Geoffrey Champion Ward (born 1940) is an American editor, author, historian and writer of scripts for American history documentaries for public television. He is the author or co-author of 19 books, including 10 companion books to the documentaries he has written. He is the winner of six Emmy Awards.

== Biography ==

===Youth===
Ward was born in Newark, Ohio, and is a graduate of Oberlin College (1962), where he majored in art. His father was F. Champion Ward, educator and a vice-president of the Ford Foundation. Ward's great-grandfather was Ferdinand Ward, a 19th-century swindler whose ponzi scheme led to a financial crash which bankrupted many investors, including Ulysses S. Grant and Thomas Nast. Ward wrote a book about the story of his great-grandfather, A Disposition to be Rich, in 2012.

===Career===

====Early career====

Ward was the founding editor of Audience Magazine (1970–1973) and the editor of American Heritage Magazine (1977–1982). His 1989 biography of Franklin D. Roosevelt, A First-class Temperament: the Emergence of Franklin Roosevelt, won the National Book Critics Circle Award and the Francis Parkman Prize of the Society of American Historians and was a finalist for the Pulitzer Prize.

====Later career====
Ward has been a long-time collaborator of American documentary filmmaker Ken Burns. Ward wrote the script for the Ken Burns series, The American Revolution to be shown on PBS for six consecutive days at 8:00 PM, November 16–21, 2025. PBS has an "inside look" at the TV series online.

The principal writer of the television mini-series The Civil War (1990), Ward has collaborated with its co-producer Ken Burns on most of the documentaries he has made since, including Jazz, Baseball, The War, and The Vietnam War. The films with Burns have garnered him five Emmy Awards. He has won an additional two Emmys for The Kennedys (1992), and TR, The Story of Theodore Roosevelt (1996).
His script for the documentary Unforgivable Blackness: The Rise and Fall of Jack Johnson, won the Writers Guild of America Award in 2005, and the accompanying book won the 2006 William Hill Sports Book of the Year and the Anisfield-Wolf Award for best biography.

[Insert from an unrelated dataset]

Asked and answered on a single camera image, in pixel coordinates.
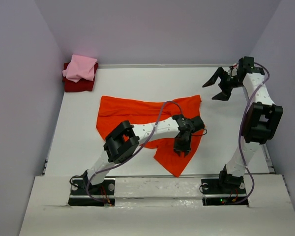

In 2006, the Organization of American Historians gave Ward their Friend of History Award for his outstanding contributions to American history:
Over the last twenty years Geoffrey Ward's writings on American History have had a greater influence and reached a wider audience than those of any other American writer and historian. [His] work is always his own, but he has also helped free ideas that otherwise might have been imprisoned in the academy and helped them find a wider world. He has helped academic historians understand the possibilities, limits, and demands of what has become the medium through which most Americans now get their history."

The 2011 Burns/Ward collaboration, Prohibition, brought Ward his seventh Emmy for Outstanding Writing for Nonfiction Programming. Since that project, he worked with Ken Burns on The Roosevelts: An Intimate History, a seven-part documentary miniseries depicting the lives of Theodore Roosevelt, Franklin D. Roosevelt, and Eleanor Roosevelt, (broadcast on PBS in September 2014), and a multi-part TV series "The Vietnam War", with Lynn Novick and Ken Burns (broadcast on PBS in September 2017).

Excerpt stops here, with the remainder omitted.